(TASK ITEM)
Across the whole listing, state how many lines include "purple". Add nothing to that number.

__________________________________________________

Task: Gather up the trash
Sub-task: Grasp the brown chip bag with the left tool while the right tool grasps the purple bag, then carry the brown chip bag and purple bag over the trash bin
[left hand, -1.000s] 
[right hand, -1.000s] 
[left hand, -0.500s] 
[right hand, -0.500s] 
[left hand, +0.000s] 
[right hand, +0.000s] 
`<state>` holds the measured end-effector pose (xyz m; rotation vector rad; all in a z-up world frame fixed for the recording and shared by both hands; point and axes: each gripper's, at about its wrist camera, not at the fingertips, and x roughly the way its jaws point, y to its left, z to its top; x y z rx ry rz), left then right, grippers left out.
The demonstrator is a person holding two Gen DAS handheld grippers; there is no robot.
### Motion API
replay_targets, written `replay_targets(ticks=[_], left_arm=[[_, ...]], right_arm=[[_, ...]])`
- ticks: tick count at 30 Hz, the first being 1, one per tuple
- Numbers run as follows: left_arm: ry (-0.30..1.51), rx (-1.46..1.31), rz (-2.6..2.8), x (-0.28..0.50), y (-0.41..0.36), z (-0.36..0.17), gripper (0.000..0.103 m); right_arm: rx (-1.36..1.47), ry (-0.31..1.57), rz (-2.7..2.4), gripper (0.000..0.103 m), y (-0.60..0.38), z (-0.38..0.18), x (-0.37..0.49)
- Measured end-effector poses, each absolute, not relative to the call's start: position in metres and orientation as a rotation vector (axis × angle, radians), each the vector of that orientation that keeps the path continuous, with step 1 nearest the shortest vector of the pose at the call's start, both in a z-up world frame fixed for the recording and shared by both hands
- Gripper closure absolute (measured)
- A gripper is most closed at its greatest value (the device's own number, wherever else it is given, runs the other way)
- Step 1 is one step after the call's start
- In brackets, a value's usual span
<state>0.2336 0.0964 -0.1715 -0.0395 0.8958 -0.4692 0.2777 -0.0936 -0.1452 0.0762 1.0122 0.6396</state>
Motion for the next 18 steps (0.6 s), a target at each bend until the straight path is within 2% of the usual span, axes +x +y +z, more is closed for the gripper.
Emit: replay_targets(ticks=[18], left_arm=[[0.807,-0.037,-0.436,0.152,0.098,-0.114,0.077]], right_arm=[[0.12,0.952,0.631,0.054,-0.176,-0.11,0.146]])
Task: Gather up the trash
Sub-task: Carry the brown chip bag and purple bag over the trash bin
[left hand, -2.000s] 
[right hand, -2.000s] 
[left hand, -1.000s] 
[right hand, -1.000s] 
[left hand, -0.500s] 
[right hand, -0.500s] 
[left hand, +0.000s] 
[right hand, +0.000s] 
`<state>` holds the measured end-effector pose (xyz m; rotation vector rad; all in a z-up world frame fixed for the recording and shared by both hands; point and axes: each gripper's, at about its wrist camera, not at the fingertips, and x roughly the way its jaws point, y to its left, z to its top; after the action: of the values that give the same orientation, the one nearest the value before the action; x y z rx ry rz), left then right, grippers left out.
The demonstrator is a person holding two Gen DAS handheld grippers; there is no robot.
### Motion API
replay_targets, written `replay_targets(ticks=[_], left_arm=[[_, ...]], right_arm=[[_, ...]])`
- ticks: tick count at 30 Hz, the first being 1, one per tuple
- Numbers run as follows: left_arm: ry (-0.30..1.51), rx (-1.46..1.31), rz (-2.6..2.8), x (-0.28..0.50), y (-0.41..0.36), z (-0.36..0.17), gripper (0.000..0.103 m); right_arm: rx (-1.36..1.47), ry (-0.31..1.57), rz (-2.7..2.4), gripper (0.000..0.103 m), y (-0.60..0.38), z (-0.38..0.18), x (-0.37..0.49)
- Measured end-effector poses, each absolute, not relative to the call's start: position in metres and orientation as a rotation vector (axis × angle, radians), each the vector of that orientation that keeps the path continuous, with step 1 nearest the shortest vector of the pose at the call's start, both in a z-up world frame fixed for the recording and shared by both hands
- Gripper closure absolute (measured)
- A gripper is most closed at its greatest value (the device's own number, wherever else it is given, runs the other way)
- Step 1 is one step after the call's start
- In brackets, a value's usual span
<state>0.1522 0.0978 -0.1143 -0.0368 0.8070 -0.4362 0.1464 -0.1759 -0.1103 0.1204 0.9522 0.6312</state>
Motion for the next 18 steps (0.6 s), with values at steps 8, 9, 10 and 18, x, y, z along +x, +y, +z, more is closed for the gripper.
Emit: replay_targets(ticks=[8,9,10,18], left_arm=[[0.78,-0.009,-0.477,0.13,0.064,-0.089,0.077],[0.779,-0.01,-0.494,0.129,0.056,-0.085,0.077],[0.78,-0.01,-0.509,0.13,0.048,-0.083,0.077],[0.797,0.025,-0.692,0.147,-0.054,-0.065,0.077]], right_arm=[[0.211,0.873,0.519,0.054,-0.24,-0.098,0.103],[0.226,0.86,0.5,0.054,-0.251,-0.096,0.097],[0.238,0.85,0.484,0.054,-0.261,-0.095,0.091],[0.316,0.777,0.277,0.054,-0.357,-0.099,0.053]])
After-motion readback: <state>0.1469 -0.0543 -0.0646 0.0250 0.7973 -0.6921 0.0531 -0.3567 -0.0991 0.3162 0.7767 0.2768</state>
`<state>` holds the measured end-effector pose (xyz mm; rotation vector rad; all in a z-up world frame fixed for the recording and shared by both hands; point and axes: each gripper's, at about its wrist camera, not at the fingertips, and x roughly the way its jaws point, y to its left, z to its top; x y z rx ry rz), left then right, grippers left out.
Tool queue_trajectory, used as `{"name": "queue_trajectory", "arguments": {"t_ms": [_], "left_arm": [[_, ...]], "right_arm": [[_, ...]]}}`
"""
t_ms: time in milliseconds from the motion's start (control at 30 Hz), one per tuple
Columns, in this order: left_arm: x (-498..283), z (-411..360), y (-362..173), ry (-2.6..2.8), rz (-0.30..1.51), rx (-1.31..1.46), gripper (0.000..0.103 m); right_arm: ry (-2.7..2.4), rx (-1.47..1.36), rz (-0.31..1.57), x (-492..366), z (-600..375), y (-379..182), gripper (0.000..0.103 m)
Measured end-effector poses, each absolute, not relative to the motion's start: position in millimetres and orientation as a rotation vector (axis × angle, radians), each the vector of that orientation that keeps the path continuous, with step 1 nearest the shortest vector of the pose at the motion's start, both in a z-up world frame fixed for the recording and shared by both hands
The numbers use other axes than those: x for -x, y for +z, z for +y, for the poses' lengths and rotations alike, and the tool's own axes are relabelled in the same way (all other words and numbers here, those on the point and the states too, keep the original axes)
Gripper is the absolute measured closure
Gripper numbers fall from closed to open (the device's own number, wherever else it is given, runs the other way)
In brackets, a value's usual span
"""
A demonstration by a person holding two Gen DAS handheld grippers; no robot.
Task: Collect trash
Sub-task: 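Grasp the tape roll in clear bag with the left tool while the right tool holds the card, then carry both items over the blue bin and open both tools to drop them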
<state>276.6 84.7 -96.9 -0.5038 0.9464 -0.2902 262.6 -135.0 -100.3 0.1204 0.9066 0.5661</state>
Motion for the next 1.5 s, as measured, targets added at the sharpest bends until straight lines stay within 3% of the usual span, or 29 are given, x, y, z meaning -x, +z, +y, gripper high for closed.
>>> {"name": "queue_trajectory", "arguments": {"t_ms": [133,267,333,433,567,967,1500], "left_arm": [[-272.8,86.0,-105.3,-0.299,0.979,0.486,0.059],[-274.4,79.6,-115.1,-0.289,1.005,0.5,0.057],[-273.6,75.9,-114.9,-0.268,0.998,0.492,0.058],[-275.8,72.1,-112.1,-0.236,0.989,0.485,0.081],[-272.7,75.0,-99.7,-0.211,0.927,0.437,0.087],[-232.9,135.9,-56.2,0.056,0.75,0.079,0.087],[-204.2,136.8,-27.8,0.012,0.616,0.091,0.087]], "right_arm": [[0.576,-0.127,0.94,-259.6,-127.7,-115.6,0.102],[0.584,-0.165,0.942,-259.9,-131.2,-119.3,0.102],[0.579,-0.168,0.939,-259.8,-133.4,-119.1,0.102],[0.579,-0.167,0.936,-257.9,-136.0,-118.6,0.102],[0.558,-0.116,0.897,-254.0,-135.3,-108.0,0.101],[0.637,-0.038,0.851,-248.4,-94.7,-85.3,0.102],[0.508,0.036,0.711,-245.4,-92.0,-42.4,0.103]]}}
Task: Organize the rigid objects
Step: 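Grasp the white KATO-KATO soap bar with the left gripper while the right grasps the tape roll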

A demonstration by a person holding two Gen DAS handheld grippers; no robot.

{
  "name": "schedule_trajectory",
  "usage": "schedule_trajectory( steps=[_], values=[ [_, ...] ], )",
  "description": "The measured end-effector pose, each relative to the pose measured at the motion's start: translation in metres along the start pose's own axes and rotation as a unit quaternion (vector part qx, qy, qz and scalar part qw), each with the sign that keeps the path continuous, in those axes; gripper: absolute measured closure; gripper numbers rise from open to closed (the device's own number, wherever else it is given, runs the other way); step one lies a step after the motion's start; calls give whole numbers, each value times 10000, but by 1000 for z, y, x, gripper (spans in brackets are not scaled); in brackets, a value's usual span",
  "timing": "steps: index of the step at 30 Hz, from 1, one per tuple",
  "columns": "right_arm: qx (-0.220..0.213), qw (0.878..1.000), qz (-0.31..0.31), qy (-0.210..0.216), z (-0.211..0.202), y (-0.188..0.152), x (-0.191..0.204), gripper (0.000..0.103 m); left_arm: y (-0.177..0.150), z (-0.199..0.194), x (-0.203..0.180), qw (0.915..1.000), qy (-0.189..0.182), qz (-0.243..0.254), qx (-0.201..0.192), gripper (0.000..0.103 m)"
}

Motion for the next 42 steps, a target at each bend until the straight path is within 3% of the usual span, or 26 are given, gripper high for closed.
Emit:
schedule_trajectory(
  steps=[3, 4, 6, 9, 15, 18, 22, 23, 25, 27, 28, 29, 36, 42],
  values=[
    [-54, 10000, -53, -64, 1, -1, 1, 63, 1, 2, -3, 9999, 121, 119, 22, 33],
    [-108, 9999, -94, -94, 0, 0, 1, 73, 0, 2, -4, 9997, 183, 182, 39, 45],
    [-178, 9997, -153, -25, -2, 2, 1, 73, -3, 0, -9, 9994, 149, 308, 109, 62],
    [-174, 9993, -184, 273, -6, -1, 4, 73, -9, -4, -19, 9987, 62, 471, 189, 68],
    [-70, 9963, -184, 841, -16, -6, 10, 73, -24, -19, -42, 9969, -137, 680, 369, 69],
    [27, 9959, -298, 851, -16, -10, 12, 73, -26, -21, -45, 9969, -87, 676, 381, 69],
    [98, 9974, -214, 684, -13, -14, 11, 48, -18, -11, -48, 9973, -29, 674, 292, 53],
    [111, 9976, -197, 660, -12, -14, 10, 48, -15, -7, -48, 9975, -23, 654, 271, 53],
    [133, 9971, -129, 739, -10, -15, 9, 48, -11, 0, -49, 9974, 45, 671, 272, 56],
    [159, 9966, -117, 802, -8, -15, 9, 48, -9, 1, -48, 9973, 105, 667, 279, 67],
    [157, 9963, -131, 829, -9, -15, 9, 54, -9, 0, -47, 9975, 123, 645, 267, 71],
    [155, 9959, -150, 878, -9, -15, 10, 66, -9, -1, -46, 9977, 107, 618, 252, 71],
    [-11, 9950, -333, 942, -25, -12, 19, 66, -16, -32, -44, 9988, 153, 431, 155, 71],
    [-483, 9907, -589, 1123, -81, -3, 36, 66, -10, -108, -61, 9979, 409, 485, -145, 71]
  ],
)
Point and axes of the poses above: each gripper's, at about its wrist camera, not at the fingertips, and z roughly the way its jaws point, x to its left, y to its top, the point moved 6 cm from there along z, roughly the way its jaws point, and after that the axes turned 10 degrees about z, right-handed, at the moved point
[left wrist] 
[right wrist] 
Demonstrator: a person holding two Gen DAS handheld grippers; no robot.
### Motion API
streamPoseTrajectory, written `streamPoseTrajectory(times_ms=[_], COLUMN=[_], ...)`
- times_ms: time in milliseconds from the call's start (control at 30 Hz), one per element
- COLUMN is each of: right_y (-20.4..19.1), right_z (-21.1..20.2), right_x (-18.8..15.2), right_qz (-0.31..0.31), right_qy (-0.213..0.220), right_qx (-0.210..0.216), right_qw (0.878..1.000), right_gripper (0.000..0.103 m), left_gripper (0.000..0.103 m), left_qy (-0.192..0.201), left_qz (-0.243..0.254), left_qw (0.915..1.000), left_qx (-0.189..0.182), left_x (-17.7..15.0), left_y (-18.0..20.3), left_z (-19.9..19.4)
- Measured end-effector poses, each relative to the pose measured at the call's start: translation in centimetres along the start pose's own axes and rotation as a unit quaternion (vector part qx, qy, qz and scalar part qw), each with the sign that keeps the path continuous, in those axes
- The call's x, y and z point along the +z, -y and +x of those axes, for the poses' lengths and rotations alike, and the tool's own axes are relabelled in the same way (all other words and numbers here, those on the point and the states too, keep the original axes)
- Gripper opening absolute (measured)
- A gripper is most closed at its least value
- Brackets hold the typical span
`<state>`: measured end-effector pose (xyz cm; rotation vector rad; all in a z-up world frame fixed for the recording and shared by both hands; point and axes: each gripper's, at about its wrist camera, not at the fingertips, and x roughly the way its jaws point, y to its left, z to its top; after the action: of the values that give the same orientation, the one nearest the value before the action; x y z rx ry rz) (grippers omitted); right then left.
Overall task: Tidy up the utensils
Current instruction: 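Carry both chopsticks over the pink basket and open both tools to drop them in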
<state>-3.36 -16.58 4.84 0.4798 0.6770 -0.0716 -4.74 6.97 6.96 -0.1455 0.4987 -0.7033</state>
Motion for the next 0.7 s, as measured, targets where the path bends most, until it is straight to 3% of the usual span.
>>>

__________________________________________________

(RESPONSE BOX)
2